What are the implications of frailty and multimorbidity in middle-aged and older people with type 2 diabetes?
Frailty and multimorbidity are common in type 2 diabetes (T2D), including people <65 years. Guidelines recommend adjustment of treatment targets in people with frailty or multimorbidity, however guidelines do not differentiate these two related states. It is unclear how recommendations to adjust treatment targets in people with frailty or multimorbidity should be applied to different ages. It is also not known if the relationship between HbA1c and outcomes is similar in people with and without frailty. We assess implications of frailty/multimorbidity in middle/older-aged people with T2D.
Analysis of UK Biobank participants (n=20,566) with T2D aged 40-72 years comparing two frailty measures (frailty phenotype and frailty index) and two multimorbidity measures (Charlson comorbidity index and a simple count of 40 long-term conditions (LTCs)). Outomes: mortality (all-cause, cardiovascular- and cancer-related mortality), Major Adverse Cardiovascular Event (MACE), hospitalization with hypoglycaemia or fall/fracture.
Measure choice influenced the population identified: 42% of participants were identified as frail/multimorbid by at least one measure; only 2.2% were identified by all four measures. Both frailty and multimorbidity, by all measures, were prevalent throughout the age range studied. Each measure was associated with mortality, MACE, hypoglycaemia and falls. The absolute 5-year mortality risk was higher in older versus younger participants with a given level of frailty (e.g. 1.9%, and 9.9% in men aged 45 and 65, respectively, using frailty phenotype) or multimorbidity (e.g. 1.3%, and 7.8% in men with 4 LTCs aged 45 and 65, respectively). Using frailty phenotype, the relationship between higher HbA1c and mortality was stronger in frail compared with pre-frail or robust participants.
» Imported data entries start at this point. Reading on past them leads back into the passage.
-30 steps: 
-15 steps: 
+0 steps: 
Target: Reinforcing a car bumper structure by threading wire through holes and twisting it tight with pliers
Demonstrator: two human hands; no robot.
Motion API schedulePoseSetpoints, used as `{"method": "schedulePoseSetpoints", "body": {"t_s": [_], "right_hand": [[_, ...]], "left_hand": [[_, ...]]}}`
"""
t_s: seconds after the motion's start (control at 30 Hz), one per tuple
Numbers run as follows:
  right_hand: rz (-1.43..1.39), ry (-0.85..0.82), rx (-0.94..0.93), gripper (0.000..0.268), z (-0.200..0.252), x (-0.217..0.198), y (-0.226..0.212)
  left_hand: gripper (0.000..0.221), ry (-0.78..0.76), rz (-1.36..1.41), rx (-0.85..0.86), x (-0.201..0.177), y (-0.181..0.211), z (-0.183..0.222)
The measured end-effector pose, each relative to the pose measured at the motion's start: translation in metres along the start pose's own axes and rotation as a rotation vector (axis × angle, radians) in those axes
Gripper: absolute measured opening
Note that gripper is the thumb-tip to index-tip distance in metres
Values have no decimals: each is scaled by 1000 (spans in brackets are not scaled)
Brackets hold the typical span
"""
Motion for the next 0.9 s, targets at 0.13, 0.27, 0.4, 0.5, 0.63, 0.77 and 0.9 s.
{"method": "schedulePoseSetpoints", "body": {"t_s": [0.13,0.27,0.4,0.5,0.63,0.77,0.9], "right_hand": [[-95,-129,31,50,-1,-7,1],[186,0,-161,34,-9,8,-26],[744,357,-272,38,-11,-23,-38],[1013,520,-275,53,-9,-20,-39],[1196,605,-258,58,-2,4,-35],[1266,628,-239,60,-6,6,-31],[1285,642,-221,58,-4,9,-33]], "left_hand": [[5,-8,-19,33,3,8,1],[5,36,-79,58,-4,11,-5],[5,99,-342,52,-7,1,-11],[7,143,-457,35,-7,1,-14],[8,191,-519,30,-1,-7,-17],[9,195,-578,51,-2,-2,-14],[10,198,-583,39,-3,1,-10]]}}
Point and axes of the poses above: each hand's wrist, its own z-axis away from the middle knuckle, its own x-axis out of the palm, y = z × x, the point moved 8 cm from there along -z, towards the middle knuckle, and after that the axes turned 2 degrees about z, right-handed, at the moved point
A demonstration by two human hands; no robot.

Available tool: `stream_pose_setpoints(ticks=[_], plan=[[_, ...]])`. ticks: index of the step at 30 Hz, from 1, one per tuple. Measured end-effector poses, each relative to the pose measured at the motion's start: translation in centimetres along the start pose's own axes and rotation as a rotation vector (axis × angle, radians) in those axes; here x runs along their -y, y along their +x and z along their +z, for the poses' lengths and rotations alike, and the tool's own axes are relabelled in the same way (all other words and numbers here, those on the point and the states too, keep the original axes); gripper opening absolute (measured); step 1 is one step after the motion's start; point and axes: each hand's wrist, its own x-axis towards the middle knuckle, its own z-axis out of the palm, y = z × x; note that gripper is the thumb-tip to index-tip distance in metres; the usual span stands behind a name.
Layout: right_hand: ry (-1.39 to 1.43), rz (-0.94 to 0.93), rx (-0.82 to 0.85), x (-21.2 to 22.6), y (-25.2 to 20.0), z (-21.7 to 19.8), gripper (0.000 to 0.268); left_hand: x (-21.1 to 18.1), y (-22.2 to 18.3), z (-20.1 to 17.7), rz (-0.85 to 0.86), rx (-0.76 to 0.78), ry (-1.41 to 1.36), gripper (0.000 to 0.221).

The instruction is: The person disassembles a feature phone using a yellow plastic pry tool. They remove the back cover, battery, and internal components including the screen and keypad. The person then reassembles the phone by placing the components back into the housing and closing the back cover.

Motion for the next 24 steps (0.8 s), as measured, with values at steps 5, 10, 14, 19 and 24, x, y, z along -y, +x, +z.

Both frailty and multimorbidity, regardless of measure used, identify people at greater risk of mortality, cardiovascular events, and hypoglycaemia. However, among younger people the absolute mortality risk remained low even among the most frail groups. While these findings support calls to embed identification of both multimorbidity and frailty within routine diabetic reviews, care should be taken to assess risk and appropriate treatment targets at an individual level. This assessment should reflect patients’ age, measure used to identify frailty or multimorbidity, as well as other other risk factors. Clinicians should actively identify frailty and multimorbidity in people with type 2 diabetes and tailor management (particularly glycaemic control) to the individual risk and needs of the patient.